Tuesday, November 16, 2010

Improving Cardiology Diagnostics with Meaningful Mobility

Meaningful mobility transforms data into intelligence in a way that supports the improved performance of physician cognitive tasks such as diagnosis and triage. Consider the 12-lead ECG.

There are currently solutions on the market that allow the transmission of a .pdf of the EMS 12-lead ECG to emergency room physicians for AMI diagnosis and triage. [1] This has significantly shortened EMS-to-Balloon times. [2] There are also solutions that pull ECG data digitally and store the results centrally, for enhanced serial analysis. [3] But, where is our meaningful mobility data transformation in this equation?

Enter: AirStrip Cardiology. This product mobilizes the digital information obtained from 12 and 15 lead ECG so that providers can scroll through a full 10-second ECG for all 12 leads and set any of the leads as the rhythm strip – physicians choose the beats used for analysis.  It also grants the physician full control over how leads are rendered, providing the option to see all 12 or 15 leads for the ECG or in various comparative layouts and zoom levels.

Now, using a native AirStrip application on their mobile device physicians can:
  • Receive 12- and 15-lead waveforms and vitals wirelessly from EMS transport, which the clinician can then access from anywhere and review on their mobile device via a native AirStrip application.
  • Simultaneously scroll through a full 10 seconds for all leads while retaining the traditional 12-lead layout.
  • See a full presentation of results GE Marquette® 12SL analysis algorithms for 12 leads for EMS and inpatients.
  • Review and compare past ECGs, and do detailed serial comparisons of waveforms for their patients.
  • See clear and accurate waveforms and detect differences of less than .05 millivolts (.5 millimeter).
No more faxes, emails or .pdfs. Just transformative data that powers enhanced visualization and improved decision support by busy, on-the-go clinicians. Care is expedited. Outcomes will improve.

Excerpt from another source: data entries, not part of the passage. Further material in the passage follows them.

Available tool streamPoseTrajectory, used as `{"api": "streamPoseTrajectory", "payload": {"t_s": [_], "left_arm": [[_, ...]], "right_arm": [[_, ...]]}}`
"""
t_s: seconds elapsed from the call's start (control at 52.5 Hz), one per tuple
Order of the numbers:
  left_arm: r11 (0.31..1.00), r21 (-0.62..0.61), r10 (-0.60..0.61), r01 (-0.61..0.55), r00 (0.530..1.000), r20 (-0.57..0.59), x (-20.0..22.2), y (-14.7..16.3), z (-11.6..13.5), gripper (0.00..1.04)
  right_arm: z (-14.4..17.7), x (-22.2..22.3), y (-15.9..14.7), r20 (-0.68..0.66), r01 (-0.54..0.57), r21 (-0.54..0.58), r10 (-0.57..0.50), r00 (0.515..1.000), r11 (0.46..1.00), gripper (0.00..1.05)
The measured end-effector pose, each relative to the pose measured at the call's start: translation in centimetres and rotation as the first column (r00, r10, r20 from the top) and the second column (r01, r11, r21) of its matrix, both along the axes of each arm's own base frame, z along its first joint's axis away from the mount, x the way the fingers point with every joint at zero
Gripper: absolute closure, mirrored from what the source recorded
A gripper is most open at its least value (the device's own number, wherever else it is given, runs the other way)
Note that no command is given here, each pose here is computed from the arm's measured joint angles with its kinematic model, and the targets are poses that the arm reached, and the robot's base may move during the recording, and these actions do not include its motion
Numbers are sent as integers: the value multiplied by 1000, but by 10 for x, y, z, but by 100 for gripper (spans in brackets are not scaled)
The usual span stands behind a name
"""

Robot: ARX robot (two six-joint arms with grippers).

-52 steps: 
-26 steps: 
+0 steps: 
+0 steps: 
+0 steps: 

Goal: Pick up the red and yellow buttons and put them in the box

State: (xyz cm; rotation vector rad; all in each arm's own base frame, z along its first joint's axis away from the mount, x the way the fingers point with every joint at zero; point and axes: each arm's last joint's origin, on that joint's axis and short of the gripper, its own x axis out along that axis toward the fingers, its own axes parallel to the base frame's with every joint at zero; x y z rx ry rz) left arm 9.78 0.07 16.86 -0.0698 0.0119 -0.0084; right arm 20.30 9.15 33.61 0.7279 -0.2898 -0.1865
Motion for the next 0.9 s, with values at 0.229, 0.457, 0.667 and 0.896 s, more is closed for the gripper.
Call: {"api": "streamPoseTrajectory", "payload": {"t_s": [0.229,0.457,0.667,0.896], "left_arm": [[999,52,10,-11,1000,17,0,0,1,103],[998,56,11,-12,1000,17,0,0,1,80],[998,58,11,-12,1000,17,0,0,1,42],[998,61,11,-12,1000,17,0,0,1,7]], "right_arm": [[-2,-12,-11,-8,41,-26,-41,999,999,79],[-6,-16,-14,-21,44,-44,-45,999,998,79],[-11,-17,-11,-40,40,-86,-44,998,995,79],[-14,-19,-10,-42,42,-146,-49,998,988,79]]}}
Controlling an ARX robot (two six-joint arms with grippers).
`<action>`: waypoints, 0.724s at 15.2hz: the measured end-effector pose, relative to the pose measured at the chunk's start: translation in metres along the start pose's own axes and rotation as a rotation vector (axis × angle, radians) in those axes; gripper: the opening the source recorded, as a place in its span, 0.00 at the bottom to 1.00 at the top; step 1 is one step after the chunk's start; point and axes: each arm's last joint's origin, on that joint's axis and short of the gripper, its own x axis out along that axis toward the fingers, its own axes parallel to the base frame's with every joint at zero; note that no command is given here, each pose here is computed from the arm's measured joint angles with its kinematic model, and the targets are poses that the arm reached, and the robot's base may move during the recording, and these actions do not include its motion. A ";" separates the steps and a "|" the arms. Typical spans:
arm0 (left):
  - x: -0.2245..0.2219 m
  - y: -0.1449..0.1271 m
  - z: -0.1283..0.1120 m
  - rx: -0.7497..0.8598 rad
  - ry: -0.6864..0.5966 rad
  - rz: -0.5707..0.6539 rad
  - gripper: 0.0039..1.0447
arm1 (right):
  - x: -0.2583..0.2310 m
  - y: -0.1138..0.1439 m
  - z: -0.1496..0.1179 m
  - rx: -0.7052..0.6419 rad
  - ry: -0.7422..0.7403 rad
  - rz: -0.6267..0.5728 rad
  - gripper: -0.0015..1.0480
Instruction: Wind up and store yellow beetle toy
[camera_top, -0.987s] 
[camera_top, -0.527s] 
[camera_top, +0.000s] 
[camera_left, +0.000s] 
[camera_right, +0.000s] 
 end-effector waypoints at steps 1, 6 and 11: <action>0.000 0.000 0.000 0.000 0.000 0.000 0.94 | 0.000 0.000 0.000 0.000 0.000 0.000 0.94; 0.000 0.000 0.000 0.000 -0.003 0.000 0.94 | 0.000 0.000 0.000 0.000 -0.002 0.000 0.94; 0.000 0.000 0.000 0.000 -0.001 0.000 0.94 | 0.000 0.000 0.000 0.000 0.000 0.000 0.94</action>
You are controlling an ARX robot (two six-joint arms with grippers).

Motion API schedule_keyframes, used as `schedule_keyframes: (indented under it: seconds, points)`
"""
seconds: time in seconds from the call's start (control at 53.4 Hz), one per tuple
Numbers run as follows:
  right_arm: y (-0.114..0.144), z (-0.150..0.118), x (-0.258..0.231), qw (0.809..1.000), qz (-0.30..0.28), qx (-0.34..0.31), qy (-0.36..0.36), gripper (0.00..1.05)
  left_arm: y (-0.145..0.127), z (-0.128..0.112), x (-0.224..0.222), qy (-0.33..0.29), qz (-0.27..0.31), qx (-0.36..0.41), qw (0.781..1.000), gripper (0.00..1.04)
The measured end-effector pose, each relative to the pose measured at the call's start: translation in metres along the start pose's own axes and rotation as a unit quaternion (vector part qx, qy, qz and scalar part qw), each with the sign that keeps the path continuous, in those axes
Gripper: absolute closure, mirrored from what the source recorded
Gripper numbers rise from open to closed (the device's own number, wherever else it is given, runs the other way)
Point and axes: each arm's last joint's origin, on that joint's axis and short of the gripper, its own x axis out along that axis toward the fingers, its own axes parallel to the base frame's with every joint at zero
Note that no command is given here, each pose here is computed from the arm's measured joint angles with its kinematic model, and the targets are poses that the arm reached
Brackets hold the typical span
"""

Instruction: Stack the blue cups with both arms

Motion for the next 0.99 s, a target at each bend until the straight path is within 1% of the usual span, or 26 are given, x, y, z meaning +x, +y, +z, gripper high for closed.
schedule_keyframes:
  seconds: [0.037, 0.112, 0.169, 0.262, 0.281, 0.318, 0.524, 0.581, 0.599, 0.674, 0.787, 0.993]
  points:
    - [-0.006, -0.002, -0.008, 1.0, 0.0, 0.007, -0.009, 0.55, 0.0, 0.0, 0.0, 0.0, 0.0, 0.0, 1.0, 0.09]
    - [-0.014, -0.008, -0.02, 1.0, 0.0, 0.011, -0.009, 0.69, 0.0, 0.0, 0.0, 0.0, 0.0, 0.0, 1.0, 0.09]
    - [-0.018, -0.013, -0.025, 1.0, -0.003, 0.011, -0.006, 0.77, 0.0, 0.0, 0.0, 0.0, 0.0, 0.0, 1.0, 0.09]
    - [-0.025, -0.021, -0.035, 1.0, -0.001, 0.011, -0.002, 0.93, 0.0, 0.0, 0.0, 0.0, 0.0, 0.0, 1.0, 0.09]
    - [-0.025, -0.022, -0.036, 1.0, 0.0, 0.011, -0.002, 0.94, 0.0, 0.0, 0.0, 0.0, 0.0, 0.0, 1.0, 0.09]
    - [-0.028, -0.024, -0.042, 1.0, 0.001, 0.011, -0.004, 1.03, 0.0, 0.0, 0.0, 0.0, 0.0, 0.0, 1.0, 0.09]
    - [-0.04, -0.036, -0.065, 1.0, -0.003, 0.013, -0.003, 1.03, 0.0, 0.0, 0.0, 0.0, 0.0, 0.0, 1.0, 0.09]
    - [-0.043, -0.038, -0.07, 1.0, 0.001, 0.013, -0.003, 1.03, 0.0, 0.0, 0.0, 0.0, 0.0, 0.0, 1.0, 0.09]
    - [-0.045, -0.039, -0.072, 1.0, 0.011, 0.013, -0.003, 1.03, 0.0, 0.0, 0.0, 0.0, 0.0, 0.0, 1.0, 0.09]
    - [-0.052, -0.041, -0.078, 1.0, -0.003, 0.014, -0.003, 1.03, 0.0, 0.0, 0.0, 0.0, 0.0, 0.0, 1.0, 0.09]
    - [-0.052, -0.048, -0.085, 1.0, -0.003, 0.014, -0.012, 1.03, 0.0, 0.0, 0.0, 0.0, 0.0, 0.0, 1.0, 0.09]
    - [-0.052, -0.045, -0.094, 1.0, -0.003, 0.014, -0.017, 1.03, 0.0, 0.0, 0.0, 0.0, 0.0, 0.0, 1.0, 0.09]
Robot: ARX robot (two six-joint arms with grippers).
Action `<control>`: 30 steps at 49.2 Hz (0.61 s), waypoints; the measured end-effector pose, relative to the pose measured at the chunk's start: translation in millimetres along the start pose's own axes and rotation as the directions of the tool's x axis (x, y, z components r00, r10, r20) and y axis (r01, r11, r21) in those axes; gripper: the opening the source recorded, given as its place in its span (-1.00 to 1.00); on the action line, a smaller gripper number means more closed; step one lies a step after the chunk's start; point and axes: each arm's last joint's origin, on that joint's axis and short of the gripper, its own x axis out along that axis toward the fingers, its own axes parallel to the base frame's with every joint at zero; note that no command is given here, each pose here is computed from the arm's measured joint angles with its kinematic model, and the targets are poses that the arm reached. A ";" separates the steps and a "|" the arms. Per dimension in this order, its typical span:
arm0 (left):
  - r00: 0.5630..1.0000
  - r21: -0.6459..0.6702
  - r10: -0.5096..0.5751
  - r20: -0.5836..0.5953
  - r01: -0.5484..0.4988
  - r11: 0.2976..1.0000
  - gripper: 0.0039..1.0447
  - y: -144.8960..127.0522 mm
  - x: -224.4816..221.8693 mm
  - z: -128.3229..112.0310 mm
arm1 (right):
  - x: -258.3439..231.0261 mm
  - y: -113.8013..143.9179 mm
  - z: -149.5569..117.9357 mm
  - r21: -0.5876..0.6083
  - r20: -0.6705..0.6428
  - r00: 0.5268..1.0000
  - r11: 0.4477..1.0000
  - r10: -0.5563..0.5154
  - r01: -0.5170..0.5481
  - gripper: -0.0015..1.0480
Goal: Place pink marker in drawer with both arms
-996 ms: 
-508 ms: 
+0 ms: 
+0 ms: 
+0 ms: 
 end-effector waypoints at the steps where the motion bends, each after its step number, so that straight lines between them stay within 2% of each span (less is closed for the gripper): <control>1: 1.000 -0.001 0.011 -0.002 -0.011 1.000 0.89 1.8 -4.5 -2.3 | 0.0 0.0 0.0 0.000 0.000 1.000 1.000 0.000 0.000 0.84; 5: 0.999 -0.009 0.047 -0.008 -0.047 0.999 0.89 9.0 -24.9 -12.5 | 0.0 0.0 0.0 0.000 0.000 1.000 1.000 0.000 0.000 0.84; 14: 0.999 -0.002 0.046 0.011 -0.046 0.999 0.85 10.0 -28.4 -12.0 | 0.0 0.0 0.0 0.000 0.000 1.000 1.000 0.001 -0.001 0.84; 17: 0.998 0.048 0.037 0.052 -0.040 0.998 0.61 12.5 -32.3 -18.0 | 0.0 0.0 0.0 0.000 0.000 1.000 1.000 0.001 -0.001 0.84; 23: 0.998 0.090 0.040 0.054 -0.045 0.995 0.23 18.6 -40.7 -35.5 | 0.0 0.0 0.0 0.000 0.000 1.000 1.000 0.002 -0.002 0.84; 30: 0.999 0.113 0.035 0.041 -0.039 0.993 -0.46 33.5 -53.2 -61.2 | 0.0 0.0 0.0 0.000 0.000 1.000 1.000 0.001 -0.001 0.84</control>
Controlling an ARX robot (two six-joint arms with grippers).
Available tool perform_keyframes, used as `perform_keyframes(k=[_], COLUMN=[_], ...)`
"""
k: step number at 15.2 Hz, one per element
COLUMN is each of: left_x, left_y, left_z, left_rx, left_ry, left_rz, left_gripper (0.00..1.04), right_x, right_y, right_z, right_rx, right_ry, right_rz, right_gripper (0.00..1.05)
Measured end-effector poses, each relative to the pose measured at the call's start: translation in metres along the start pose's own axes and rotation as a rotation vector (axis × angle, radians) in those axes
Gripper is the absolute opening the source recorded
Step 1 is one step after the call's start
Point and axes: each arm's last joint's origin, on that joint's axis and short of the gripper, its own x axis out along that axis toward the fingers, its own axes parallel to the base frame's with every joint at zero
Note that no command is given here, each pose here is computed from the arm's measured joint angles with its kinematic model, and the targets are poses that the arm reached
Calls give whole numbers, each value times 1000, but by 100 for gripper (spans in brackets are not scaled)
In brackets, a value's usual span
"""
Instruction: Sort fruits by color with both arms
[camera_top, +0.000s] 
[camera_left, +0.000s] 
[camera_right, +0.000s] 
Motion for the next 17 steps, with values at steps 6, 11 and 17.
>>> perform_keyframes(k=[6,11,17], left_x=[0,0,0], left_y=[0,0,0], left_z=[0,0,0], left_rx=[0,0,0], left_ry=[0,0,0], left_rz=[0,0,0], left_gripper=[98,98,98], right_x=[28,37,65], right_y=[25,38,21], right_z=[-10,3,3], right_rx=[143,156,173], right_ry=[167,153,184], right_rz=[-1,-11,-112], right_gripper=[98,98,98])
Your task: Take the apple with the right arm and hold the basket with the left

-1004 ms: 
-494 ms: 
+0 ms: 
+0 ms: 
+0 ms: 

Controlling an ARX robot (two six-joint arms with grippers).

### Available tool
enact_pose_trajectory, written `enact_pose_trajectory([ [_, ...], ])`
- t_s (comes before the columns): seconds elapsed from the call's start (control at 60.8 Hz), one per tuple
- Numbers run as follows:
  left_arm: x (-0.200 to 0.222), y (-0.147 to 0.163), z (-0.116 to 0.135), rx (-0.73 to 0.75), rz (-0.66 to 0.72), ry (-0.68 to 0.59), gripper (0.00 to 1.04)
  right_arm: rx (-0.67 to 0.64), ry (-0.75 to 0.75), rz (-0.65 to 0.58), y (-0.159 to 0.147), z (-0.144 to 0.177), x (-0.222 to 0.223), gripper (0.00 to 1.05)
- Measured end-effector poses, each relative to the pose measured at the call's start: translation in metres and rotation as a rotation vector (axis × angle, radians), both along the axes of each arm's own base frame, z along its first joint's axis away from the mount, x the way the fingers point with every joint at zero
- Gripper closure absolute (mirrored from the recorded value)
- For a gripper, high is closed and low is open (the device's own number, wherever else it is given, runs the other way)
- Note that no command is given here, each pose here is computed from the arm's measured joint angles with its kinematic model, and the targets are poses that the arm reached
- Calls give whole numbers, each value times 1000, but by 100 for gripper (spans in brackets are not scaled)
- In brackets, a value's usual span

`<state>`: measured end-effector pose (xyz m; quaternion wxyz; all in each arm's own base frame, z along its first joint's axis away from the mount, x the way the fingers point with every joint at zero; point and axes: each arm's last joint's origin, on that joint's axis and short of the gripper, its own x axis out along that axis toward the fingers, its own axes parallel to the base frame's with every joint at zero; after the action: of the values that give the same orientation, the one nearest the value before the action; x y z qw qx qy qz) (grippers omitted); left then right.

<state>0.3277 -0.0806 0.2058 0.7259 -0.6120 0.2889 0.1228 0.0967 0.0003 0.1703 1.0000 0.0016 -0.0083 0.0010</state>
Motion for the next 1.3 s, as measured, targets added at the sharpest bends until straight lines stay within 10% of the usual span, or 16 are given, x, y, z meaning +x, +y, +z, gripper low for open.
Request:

15.5% of emergency department patients arrive via ambulance. That's 18 million people. The leading reasons given by patients aged 15–64 years for visiting the ED were chest pain and abdominal pain, and for older patients (aged 65 years or over) the reasons were chest pain, shortness of breath, and abdominal pain. For adults 65 years of age and over, chest pain and non-ischemic heart disease were leading primary diagnoses for both men and women. Of the 16.7 million patients admitted to the hospital or transferred to another facility, 30% were admitted to critical care, stepdown or telemetry units. [4] Of 6 million chest pain patients, 400,000 were diagnosed with STEMI. [5]

We know that coordination of care for these cardiology patients is crucial to our health care system and the technology to support improved diagnosis and triage are vital to our ability to serve this growing population effectively. We are learning that superior diagnostic support is another way for hospitals and providers to win at meaningful use: engaging emergency room physicians, cardiologists, interventionalists, surgeons, critical care physicians and a host of others in the more timely and effective care of cardiac patients – anytime, anywhere.

References

[1] Physio-Control Case Study: Prehospital 12-Lead ECGs Help to Reduce EMS-to-Balloon Times http://www.physio-control.com/uploadedFiles/learning/clinical-topics/3300653.A%20Prehospital%2012-Lead%20ECGs%20Help%20to%20Reduce%20EMS-to-Balloon%20Times.pdf

[2] Rokos, I and Bouthillet, T. The emergency medical systems-to-balloon (E2B) challenge: building on the foundations of the D2B alliance. STEMI Systems. 2007; Issue 2, May.

[3] The GE Muse System. http://www.gehealthcare.com/usen/cardiology/diagnostic_ecg/docs/ECGenius.pdf.

[4] Niska, R., Bhuiya, F., Xu, J. CDC Division of Health Care Statistics (2010). National Hospital Ambulatory Medical Care Survey: 2007 Emergency Department Summary. National Health Statistics Report. Volume 26. August 6, 2010. Accessed online at http://www.cdc.gov/nchs/data/nhsr/nhsr026.pdf

[5] McCaig, L, Burt, C. National Hospital Ambulatory Medical Care Survey: 2003 Emergency Department Summary. In: Advance Data from Vital and Health Statistics, Centers for disease control and prevention, Atlanta, GA 2005.